Siemens offers a variety of customer magazines and information channels. ’Further Reading’ introduces a selection of articles and topics featured that may be of interest to you. To learn more, follow the link below each article.
Arnold Palmer Hospital for Children in Orlando, Florida, USA, prides itself on providing advanced, specialized care for children. It comes as no surprise, then, that it was the first pediatric hospital worldwide to purchase Siemens’ SOMATOM® Definition Flash computed tomography (CT) scanner, one of the fastest scanners with the lowest dose on the CT market. The system combines Dual Source technology with the fastest available hardware component and innovative features, enabling thoracic scanning without breath holds and, in many cases, high-quality images with doses of less than one millisievert (mSv). John Bozard, President of the Arnold Palmer Medical Center, remarks, “It is certainly going to give patients and their families a higher level of comfort about CT.”
While reducing radiation exposure is important for all patients, pediatric patients in particular are more vulnerable to the adverse effects of ionizing radiation. This makes SOMATOM Definition Flash an especially attractive choice for pediatrics. Joseph Foss, MD, Chair of Pediatric Radiology, adds, “We reviewed all of the systems available, and the Definition Flash definitely provided the lowest dose possible for our patients, which was very important to us.”
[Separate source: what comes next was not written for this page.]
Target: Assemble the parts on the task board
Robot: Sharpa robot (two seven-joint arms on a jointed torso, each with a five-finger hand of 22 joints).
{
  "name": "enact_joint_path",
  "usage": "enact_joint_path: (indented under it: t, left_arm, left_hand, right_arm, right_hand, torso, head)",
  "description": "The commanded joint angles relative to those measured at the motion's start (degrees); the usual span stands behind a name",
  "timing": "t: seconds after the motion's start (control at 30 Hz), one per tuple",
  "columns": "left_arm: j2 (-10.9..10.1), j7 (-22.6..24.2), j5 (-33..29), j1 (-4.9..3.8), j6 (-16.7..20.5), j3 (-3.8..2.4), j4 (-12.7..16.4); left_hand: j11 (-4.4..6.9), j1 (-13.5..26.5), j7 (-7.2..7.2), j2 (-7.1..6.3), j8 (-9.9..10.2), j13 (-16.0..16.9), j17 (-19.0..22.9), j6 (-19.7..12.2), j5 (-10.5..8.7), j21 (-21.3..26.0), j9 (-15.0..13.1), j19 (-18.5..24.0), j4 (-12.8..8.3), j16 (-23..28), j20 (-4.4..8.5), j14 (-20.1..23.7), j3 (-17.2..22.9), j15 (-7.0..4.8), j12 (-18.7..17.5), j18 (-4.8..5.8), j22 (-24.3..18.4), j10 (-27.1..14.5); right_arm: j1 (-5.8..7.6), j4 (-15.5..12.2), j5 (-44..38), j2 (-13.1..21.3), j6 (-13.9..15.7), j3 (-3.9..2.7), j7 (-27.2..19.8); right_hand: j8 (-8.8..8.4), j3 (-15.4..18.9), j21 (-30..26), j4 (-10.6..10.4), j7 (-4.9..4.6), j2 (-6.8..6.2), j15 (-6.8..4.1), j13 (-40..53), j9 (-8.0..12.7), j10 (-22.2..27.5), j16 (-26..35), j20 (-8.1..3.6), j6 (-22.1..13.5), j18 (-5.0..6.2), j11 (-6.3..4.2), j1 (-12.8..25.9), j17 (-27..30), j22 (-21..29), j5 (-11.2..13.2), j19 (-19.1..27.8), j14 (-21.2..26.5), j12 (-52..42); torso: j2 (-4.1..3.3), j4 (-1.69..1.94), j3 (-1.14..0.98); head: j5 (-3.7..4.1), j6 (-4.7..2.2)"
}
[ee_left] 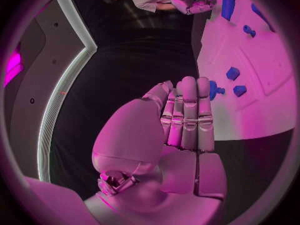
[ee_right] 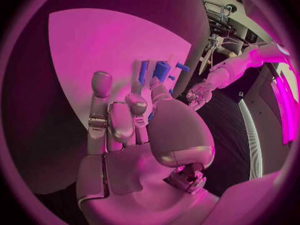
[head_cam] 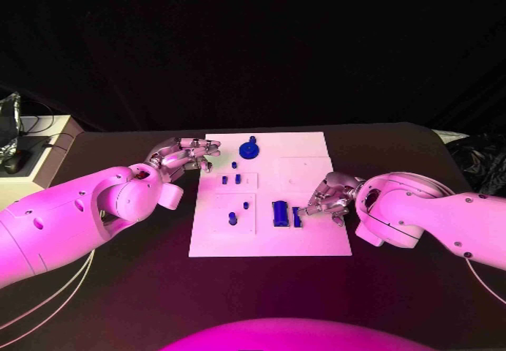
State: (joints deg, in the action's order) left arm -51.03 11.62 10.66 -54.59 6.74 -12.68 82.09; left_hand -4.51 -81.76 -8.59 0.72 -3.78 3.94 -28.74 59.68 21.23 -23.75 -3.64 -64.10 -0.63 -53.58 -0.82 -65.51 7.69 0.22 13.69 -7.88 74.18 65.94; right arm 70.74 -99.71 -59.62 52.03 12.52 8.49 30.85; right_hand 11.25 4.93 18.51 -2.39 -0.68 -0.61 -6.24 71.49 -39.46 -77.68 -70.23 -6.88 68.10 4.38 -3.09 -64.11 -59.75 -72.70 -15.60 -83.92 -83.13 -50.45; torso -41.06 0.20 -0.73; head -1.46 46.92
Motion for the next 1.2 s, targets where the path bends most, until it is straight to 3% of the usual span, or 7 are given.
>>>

The requirement for breath holding during CT scans has always been a challenge with pediatric patients and often resulted in the need for sedation. SOMATOM Definition Flash’s speed can eliminate the need for breath holding and, therefore, result in a scan that is less burdensome and safer for patients. For the complete story about Arnold Palmer Medical Center’s scanner acquisition, please use the link below.
SOMATOM Sessions Article: Lowest Dose Motivates Purchase
Measuring fetal biometry has become standard practice in prenatal care to determine the growth development and wellbeing of the fetus. Obtained manually, fetal measurements are time-consuming and highly user-dependent. In addition, due to the multitude of keystrokes required to perform each measurement, users are prone to develop repetitive stress injury (RSI). Siemens Healthcare has developed an application addressing these issues. syngo® Auto OB measurements automate the manual process of fetal biometry measurements saving up to 75 percent of the keystrokes in routine fetal exams and improving standardization and reproducibility of results.
Common fetal biometric measurements include: biparietal diameter (BPD), head circumference (HC), abdominal circumference (AC), femur length (FL), humerus length (HL), and crown rump length (CRL). The American Institute of Ultrasound in Medicine (AIUM) publishes guidelines for measuring these values. They help diagnose fetal pathology including growth restriction, microcephaly, and macrosomia. In addition, they are utilized to estimate the gestational age (GA) of the fetus (i.e., length of pregnancy in weeks and days). Accurate estimation of GA is important to determine the expected delivery date, assess the fetal size, and monitor fetal growth.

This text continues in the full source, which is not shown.